Stored data entries:
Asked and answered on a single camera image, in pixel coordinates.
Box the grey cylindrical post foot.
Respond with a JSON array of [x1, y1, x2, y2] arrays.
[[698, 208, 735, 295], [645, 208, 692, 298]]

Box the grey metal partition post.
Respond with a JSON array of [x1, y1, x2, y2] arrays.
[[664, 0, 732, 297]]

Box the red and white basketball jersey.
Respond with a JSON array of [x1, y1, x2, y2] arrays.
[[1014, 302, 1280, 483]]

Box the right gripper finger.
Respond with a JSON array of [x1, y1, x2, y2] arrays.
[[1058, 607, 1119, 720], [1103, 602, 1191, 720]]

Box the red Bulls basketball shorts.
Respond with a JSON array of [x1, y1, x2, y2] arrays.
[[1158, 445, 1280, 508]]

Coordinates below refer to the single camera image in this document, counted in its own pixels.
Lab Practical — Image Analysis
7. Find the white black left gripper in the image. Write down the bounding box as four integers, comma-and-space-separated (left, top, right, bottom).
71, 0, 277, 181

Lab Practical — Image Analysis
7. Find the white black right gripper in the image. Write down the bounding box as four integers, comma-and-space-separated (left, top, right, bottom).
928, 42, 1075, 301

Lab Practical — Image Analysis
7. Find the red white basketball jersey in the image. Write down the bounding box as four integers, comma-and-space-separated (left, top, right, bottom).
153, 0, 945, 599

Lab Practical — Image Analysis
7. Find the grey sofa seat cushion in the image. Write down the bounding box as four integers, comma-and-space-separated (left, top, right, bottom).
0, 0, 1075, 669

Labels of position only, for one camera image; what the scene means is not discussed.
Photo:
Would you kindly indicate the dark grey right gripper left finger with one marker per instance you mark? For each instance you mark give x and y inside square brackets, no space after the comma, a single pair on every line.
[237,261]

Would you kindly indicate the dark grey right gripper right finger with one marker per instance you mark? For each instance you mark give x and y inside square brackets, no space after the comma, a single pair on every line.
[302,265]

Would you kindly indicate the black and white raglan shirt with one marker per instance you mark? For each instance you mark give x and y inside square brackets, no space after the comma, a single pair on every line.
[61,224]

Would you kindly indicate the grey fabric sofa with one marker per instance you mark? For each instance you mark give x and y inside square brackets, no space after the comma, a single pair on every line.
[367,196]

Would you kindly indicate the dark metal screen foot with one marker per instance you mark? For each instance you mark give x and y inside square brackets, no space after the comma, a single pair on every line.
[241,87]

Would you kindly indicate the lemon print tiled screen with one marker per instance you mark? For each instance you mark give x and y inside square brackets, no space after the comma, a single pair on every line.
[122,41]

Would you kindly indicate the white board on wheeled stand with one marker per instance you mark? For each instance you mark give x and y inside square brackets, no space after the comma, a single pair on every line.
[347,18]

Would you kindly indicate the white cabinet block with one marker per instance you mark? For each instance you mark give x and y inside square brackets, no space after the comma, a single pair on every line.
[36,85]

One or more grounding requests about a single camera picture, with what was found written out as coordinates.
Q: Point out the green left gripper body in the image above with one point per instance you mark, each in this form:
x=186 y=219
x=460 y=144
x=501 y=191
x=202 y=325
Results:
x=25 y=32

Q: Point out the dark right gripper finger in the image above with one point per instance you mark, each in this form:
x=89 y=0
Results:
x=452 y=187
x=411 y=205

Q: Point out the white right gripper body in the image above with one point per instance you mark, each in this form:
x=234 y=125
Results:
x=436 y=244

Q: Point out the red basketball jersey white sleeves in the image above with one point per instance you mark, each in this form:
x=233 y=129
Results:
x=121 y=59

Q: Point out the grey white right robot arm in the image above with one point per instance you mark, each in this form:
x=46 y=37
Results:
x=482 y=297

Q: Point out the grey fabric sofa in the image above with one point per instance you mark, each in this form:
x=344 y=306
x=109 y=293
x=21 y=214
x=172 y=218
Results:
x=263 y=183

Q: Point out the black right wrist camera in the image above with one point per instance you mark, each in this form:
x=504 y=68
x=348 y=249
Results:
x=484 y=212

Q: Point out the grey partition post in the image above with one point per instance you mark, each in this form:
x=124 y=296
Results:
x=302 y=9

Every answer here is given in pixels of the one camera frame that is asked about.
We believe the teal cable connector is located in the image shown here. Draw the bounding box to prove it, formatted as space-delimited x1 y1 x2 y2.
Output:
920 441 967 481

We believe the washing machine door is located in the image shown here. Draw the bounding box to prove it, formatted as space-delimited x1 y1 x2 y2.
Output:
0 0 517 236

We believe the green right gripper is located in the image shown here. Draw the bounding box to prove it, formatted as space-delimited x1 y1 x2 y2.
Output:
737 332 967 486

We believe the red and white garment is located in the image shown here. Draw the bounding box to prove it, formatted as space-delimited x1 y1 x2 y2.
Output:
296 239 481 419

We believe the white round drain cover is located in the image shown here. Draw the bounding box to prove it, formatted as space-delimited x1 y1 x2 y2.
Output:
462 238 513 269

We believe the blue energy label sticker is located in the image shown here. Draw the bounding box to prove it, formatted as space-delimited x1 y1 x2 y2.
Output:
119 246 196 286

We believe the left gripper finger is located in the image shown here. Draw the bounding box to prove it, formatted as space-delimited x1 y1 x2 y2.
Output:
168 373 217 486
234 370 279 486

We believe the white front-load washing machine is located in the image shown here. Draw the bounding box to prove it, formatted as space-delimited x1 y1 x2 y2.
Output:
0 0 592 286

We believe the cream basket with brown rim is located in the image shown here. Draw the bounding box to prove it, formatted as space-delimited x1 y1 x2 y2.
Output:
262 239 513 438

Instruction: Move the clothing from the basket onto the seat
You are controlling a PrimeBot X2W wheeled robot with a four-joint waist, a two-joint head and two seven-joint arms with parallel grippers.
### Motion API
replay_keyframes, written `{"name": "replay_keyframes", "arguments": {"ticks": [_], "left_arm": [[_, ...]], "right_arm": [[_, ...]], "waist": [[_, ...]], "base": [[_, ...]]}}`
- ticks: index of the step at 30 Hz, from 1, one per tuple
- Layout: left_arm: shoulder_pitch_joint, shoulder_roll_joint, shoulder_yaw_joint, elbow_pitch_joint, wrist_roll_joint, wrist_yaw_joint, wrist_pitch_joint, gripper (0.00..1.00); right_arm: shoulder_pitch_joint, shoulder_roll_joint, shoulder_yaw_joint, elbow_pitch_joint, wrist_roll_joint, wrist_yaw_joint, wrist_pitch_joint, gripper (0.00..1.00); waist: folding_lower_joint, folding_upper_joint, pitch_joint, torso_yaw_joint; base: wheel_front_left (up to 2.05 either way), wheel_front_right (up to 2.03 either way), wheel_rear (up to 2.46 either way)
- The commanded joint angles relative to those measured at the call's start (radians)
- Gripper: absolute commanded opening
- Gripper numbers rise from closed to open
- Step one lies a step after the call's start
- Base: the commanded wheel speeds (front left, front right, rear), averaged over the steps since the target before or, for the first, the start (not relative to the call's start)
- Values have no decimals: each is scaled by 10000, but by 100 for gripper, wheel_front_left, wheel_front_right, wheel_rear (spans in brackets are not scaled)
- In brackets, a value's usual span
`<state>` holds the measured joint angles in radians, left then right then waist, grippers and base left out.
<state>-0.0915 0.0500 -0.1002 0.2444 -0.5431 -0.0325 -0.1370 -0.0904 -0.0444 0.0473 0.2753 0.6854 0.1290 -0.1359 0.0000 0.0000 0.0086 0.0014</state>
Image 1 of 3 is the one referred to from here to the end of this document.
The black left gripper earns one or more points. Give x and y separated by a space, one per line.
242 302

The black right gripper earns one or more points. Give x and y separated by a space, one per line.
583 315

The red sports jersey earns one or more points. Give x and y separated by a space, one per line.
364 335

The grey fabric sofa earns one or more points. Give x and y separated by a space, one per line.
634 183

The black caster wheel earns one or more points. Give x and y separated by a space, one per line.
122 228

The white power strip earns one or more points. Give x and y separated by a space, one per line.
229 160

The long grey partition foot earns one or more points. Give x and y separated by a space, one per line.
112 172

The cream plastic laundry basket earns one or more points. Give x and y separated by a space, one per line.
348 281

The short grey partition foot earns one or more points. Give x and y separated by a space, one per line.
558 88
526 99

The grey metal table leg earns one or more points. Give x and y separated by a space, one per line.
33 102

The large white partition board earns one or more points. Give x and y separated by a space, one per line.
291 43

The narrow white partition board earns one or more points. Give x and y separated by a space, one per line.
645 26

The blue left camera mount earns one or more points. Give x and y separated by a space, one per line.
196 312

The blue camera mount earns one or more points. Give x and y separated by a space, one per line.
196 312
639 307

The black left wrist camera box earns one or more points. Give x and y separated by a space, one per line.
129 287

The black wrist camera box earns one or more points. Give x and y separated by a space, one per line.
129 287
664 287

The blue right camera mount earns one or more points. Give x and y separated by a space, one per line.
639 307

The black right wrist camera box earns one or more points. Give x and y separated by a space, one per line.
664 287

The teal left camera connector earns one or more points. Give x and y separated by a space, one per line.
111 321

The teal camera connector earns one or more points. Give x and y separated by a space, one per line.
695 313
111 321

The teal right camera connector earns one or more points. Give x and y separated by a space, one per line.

_Task to complete_
Exact duplication is required for the lines above, from the line that contains "We believe the left" to the line that contains "- Gripper: absolute commanded opening", inclusive; omit all others.

_Answer below_
We believe the left gripper finger is located in the image shown here. Draw the bounding box to prove it, formatted as space-delimited x1 y1 x2 y2.
Output:
168 373 217 486
234 370 279 486

We believe the white front-load washing machine is located in the image shown here. Draw the bounding box to prove it, formatted as space-delimited x1 y1 x2 y2.
Output:
0 0 592 286

We believe the cream basket with brown rim is located in the image shown here. Draw the bounding box to prove it, formatted as space-delimited x1 y1 x2 y2.
Output:
262 239 513 438

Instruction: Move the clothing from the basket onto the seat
You are controlling a PrimeBot X2W wheeled robot with a four-joint waist, a two-joint head and two seven-joint arms with parallel grippers.
### Motion API
replay_keyframes, written `{"name": "replay_keyframes", "arguments": {"ticks": [_], "left_arm": [[_, ...]], "right_arm": [[_, ...]], "waist": [[_, ...]], "base": [[_, ...]]}}`
- ticks: index of the step at 30 Hz, from 1, one per tuple
- Layout: left_arm: shoulder_pitch_joint, shoulder_roll_joint, shoulder_yaw_joint, elbow_pitch_joint, wrist_roll_joint, wrist_yaw_joint, wrist_pitch_joint, gripper (0.00..1.00); right_arm: shoulder_pitch_joint, shoulder_roll_joint, shoulder_yaw_joint, elbow_pitch_joint, wrist_roll_joint, wrist_yaw_joint, wrist_pitch_joint, gripper (0.00..1.00); waist: folding_lower_joint, folding_upper_joint, pitch_joint, torso_yaw_joint; base: wheel_front_left (up to 2.05 either way), wheel_front_right (up to 2.03 either way), wheel_rear (up to 2.46 either way)
- The commanded joint angles relative to those measured at the call's start (radians)
- Gripper: absolute commanded opening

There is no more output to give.